**How to complete this task:**
The response should consist of the data reproduced word for word.

*** Opening of Given records ***

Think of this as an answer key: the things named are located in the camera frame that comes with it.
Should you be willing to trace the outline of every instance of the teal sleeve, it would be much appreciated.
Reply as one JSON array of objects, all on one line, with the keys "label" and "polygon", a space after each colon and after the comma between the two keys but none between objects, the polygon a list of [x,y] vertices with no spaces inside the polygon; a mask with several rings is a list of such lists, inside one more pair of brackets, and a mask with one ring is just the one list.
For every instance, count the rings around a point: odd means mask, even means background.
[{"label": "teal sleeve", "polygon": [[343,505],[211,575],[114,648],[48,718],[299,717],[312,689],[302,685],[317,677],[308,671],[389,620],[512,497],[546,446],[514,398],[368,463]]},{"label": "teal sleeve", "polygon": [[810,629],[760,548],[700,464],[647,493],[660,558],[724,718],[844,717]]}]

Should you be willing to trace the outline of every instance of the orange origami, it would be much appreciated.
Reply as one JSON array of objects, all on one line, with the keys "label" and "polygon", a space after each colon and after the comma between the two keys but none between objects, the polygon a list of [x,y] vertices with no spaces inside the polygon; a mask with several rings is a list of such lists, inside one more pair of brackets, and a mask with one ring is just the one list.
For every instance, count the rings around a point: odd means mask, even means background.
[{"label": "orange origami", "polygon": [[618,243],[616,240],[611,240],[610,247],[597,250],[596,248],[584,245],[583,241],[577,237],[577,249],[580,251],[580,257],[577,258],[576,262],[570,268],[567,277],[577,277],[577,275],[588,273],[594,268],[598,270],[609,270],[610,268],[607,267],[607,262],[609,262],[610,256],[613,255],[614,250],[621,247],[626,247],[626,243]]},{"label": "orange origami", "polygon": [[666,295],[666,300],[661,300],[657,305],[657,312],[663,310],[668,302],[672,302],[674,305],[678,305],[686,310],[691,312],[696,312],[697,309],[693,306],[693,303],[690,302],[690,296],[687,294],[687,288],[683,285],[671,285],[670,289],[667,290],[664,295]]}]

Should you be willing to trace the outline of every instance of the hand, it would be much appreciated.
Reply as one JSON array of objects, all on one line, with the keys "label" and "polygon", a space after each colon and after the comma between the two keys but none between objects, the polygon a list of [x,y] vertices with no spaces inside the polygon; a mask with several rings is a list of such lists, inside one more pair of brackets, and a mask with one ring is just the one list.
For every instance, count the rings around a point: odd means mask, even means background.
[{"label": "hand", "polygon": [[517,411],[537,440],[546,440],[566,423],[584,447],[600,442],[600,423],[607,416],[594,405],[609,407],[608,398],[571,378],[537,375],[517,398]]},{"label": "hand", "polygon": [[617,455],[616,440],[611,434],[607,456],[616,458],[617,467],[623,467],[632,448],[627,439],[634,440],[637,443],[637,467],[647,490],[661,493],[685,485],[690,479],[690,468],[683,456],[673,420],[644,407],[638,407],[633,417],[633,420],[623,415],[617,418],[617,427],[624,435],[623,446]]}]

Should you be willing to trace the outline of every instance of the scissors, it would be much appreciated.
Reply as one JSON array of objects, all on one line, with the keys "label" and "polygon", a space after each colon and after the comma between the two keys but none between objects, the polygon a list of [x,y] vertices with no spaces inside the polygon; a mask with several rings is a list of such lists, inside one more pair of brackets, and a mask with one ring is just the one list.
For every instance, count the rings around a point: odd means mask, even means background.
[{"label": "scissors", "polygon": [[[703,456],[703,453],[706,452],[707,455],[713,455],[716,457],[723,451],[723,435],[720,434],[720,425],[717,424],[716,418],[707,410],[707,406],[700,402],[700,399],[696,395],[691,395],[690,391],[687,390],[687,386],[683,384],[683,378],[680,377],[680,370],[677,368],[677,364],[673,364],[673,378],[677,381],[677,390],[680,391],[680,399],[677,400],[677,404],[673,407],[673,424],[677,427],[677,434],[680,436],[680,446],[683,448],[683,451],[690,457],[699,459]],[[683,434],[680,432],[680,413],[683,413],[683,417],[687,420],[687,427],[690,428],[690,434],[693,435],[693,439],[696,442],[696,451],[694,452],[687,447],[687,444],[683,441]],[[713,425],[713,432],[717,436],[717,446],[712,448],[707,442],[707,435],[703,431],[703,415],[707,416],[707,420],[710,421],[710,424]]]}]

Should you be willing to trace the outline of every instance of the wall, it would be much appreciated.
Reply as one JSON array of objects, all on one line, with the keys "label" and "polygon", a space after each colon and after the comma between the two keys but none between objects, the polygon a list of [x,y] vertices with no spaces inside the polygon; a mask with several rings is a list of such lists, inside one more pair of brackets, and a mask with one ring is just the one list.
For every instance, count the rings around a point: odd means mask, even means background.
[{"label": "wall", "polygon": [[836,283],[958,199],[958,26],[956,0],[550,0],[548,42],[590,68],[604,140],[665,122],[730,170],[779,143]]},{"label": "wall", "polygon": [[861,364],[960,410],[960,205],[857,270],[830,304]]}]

*** Close of Given records ***

**Exercise solution:**
Think of this as an answer key: the things named are located in the camera frame that comes with it.
Should you be willing to trace the outline of every instance of the teal sleeve, it would be much appreciated.
Reply as one JSON array of objects, all on one line, with the keys "label" and "polygon", a space after each colon and after the comma between the two keys but none between objects, the polygon a list of [x,y] vertices with no spaces inside the polygon; a mask with several rings is a list of such lists, inside one more pair of brackets, and a mask with one ring is just the one list.
For every instance, count the rings around a point: odd means mask, even means background.
[{"label": "teal sleeve", "polygon": [[343,505],[211,575],[114,648],[48,718],[299,717],[312,689],[302,685],[317,677],[308,671],[389,620],[512,497],[546,446],[514,398],[368,463]]},{"label": "teal sleeve", "polygon": [[810,629],[760,548],[700,464],[647,493],[660,558],[724,718],[844,717]]}]

Should you be willing to trace the outline of every instance of the orange origami, it would be much appreciated.
Reply as one JSON array of objects, all on one line, with the keys "label" and "polygon", a space after each colon and after the comma between the two keys but none between objects, the polygon a list of [x,y] vertices with no spaces inside the polygon; a mask with several rings is a list of such lists, inside one more pair of brackets, and a mask with one ring is just the one list.
For every instance, count the rings around a point: odd means mask, even means background.
[{"label": "orange origami", "polygon": [[618,243],[616,240],[611,240],[610,247],[597,250],[596,248],[584,245],[583,241],[577,237],[577,249],[580,251],[580,257],[577,258],[576,262],[570,268],[567,277],[577,277],[577,275],[588,273],[594,268],[598,270],[609,270],[610,268],[607,267],[607,262],[609,262],[610,256],[613,255],[614,250],[621,247],[626,247],[626,243]]},{"label": "orange origami", "polygon": [[666,295],[666,300],[661,300],[657,305],[657,312],[663,310],[668,302],[672,302],[674,305],[678,305],[686,310],[691,312],[696,312],[697,309],[693,306],[693,303],[690,302],[690,296],[687,294],[687,288],[683,285],[671,285],[670,289],[667,290],[664,295]]}]

Should you be willing to trace the outline of every instance of the hand, it would be much appreciated.
Reply as one JSON array of objects, all on one line, with the keys "label" and "polygon", a space after each colon and after the comma between the two keys but none between objects, the polygon a list of [x,y] vertices with no spaces inside the polygon; a mask with several rings is a list of such lists, inside one more pair of brackets, and a mask with one ring is just the one list.
For every instance, count the rings around a point: odd means mask, even means background.
[{"label": "hand", "polygon": [[517,411],[537,440],[546,440],[566,423],[584,447],[600,442],[600,423],[607,416],[594,405],[609,407],[608,398],[571,378],[537,375],[517,398]]},{"label": "hand", "polygon": [[617,455],[616,440],[611,434],[607,456],[616,458],[617,467],[623,467],[632,448],[627,439],[634,440],[637,443],[637,467],[647,490],[661,493],[685,485],[690,479],[690,468],[683,456],[673,420],[644,407],[638,407],[633,417],[633,420],[623,415],[617,418],[617,427],[624,435],[623,446]]}]

Should you be willing to trace the outline of every instance of the scissors, it would be much appreciated.
Reply as one JSON array of objects, all on one line, with the keys "label" and "polygon", a space after each colon and after the comma between the two keys but none between objects, the polygon a list of [x,y] vertices with no spaces inside the polygon; a mask with several rings is a list of such lists, inside one more pair of brackets, and a mask with one ring is just the one list.
For every instance, count the rings around a point: odd means mask, even means background.
[{"label": "scissors", "polygon": [[[703,456],[703,453],[706,452],[707,455],[713,455],[716,457],[723,451],[723,435],[720,434],[720,425],[717,424],[716,418],[707,410],[707,406],[700,402],[700,399],[696,395],[691,395],[690,391],[687,390],[687,386],[683,384],[683,378],[680,377],[680,370],[677,368],[677,364],[673,364],[673,378],[677,381],[677,390],[680,391],[680,399],[677,400],[677,404],[673,407],[673,424],[677,427],[677,434],[680,436],[680,446],[683,448],[683,451],[690,457],[699,459]],[[683,434],[680,432],[680,413],[683,413],[683,417],[687,420],[687,427],[690,428],[690,434],[693,435],[693,439],[696,442],[696,451],[694,452],[687,447],[687,444],[683,441]],[[713,425],[713,432],[717,436],[717,446],[712,448],[707,442],[707,435],[703,431],[703,415],[707,416],[707,420],[710,421],[710,424]]]}]

Should you be willing to trace the outline of every instance of the wall, it would be much appreciated.
Reply as one JSON array of objects, all on one line, with the keys "label" and "polygon", a space after each colon and after the comma between the two keys but none between objects, the polygon a list of [x,y] vertices with no spaces inside the polygon; a mask with several rings is a list of such lists, inside one more pair of brackets, and a mask with one ring is just the one list.
For every instance, count the rings around a point: odd means mask, even means background.
[{"label": "wall", "polygon": [[836,283],[958,199],[958,26],[956,0],[550,0],[548,42],[590,68],[604,140],[665,122],[730,170],[779,143]]},{"label": "wall", "polygon": [[861,364],[960,410],[960,205],[857,270],[830,304]]}]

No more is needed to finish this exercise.